TASK GOAL: Return the lines below exactly, from the first line to the line that contains "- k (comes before". Leave out pictures.
Start of Block
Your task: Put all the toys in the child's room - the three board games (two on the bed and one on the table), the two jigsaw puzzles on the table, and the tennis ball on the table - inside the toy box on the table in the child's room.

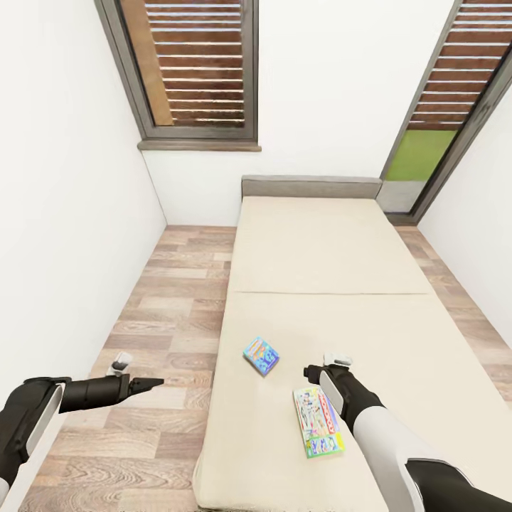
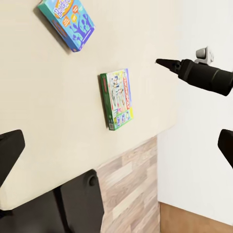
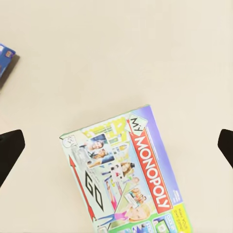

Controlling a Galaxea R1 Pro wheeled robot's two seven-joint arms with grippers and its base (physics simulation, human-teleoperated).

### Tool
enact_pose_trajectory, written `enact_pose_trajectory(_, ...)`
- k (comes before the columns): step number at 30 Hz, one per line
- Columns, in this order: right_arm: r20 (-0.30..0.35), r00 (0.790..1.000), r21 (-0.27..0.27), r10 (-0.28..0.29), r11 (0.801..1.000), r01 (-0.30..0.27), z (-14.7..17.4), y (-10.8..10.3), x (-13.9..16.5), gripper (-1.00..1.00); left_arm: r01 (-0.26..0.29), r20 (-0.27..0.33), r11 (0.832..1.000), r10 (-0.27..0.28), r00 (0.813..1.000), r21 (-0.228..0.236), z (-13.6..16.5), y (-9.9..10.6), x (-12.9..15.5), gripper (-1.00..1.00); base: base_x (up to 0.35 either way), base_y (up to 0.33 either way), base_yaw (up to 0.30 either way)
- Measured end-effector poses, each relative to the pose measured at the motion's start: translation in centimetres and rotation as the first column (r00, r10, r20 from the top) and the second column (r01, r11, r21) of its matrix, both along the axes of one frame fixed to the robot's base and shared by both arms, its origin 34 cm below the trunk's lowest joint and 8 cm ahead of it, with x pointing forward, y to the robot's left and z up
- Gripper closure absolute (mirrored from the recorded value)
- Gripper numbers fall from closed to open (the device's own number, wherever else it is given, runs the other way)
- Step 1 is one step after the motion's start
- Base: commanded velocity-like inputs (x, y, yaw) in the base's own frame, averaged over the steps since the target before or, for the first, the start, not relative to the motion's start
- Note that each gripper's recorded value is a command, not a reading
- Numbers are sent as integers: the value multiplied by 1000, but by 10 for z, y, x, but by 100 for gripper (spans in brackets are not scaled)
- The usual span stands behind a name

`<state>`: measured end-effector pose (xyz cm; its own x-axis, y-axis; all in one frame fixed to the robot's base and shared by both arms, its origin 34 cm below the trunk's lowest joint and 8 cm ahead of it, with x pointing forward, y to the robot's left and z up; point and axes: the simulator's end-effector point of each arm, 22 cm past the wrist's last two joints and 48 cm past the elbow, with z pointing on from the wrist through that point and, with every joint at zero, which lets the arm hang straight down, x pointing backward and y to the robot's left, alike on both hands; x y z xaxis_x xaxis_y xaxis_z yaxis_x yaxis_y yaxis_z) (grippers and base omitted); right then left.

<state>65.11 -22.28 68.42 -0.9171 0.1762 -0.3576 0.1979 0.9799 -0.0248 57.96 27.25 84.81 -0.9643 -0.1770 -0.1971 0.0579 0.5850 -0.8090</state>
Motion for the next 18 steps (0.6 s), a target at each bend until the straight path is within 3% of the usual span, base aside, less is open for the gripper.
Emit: enact_pose_trajectory(18, -30, 1000, 0, 0, 1000, 0, -16, 0, -10, -100, -9, -25, 1000, 9, 1000, -11, -13, -3, -3, -100, 0, 0, 0)
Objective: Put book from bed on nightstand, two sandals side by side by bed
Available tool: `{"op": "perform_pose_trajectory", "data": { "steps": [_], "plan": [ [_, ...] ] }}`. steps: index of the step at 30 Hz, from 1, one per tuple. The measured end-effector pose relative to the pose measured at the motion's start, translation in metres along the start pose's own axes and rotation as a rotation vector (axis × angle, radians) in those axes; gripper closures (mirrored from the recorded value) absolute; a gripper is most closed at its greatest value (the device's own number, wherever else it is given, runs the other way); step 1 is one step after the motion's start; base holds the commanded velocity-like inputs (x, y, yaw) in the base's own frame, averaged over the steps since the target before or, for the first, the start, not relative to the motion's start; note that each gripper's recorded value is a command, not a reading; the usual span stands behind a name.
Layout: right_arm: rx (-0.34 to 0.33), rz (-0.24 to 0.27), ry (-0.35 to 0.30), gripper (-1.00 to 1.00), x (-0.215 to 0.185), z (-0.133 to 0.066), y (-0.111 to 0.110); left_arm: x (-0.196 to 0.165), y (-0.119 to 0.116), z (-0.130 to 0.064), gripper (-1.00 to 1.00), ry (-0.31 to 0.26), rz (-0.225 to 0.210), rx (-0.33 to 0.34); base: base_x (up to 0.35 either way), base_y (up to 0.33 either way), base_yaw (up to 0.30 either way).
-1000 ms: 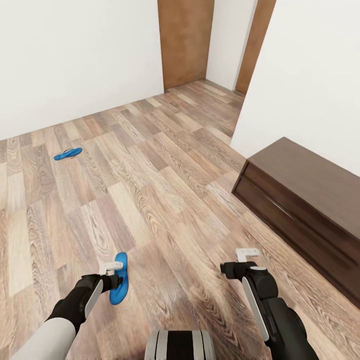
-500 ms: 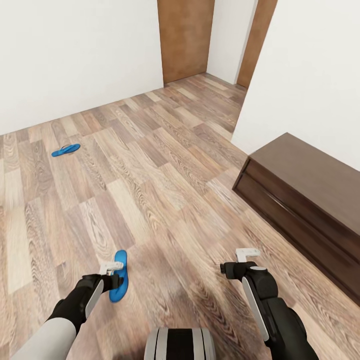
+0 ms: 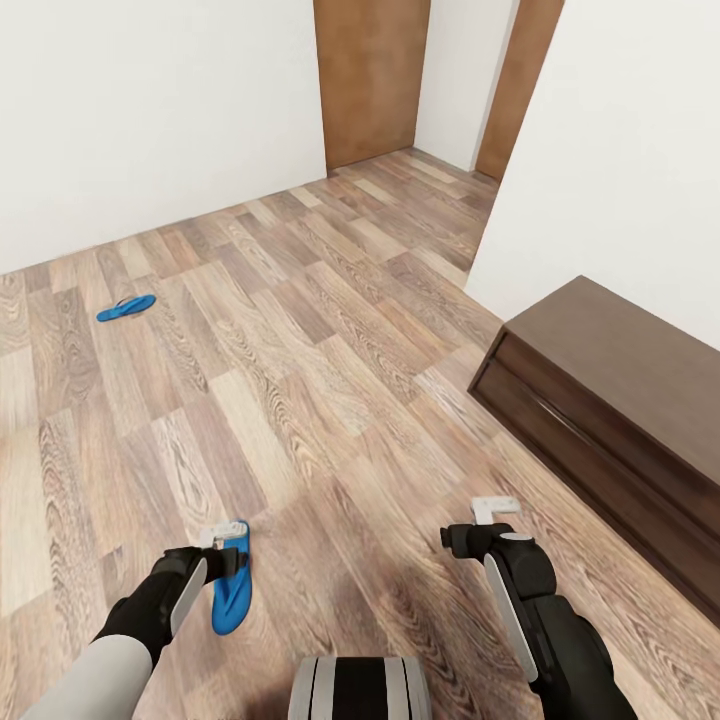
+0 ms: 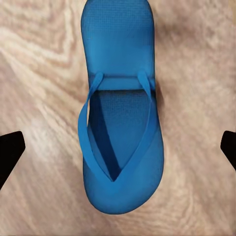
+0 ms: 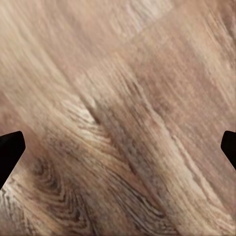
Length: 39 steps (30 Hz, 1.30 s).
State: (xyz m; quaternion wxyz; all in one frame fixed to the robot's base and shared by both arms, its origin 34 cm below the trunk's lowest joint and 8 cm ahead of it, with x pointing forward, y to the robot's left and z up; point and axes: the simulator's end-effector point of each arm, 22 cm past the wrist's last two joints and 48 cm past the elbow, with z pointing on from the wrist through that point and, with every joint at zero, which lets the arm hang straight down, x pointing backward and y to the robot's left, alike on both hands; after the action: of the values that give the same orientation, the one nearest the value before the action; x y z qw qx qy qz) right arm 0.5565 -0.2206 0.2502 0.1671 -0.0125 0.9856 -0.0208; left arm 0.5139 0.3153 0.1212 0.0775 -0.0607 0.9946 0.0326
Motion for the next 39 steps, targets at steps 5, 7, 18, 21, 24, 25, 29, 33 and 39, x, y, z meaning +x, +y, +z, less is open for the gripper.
{"op": "perform_pose_trajectory", "data": {
  "steps": [5,7,18,21,24,25,29,33,39],
  "plan": [
    [-0.001,-0.001,0.026,-1.0,0.011,0.01,0.001,0.012,0.003,0.01,-1.0,0.026,-0.003,-0.006,0.002,0.0,0.0],
    [-0.001,-0.001,0.037,-1.0,0.015,0.014,0.001,0.017,0.003,0.014,-1.0,0.037,-0.002,-0.007,0.0,0.0,0.0],
    [-0.003,-0.004,0.098,-1.0,0.041,0.035,0.003,0.035,0.003,0.037,-1.0,0.042,0.0,-0.008,0.0,0.0,0.0],
    [-0.003,-0.004,0.11,-1.0,0.046,0.04,0.003,0.035,0.003,0.042,-1.0,0.024,-0.001,-0.009,0.0,0.0,0.0],
    [-0.004,-0.004,0.114,-1.0,0.048,0.041,0.003,0.031,0.003,0.044,-1.0,-0.009,-0.003,-0.009,0.0,0.0,0.0],
    [-0.003,-0.004,0.114,-1.0,0.048,0.041,0.003,0.029,0.003,0.045,-1.0,-0.023,-0.004,-0.009,0.0,0.0,0.0],
    [-0.004,-0.004,0.114,-1.0,0.048,0.041,0.003,0.03,0.002,0.046,-1.0,-0.038,-0.004,-0.002,0.0,0.0,0.0],
    [-0.004,-0.005,0.126,-1.0,0.053,0.045,0.003,0.036,-0.004,0.051,-1.0,-0.03,-0.002,0.024,0.0,0.0,0.0],
    [-0.005,-0.006,0.151,-1.0,0.064,0.053,0.004,0.049,-0.007,0.06,-1.0,-0.008,0.002,0.036,0.0,0.0,0.0]
  ]
}}
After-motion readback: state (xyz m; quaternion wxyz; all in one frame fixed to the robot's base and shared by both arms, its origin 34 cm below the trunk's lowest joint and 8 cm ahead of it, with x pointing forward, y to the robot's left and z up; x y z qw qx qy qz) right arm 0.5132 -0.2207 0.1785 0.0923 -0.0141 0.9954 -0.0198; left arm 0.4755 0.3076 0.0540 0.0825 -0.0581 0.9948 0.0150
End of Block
WRITTEN SOLUTION:
Your task: Put all the toys in the child's room - the three board games (two on the bed and one on the table), the two jigsaw puzzles on the table, and the tennis ball on the table - inside the toy box on the table in the child's room.


Controlling a Galaxea R1 Pro wheeled robot's two seven-joint arms with grippers and its base (physics simulation, human-teleoperated).

### Tool
enact_pose_trajectory, written `enact_pose_trajectory(_, ...)`
- k (comes before the columns): step number at 30 Hz, one per line

The response to this exercise is complete.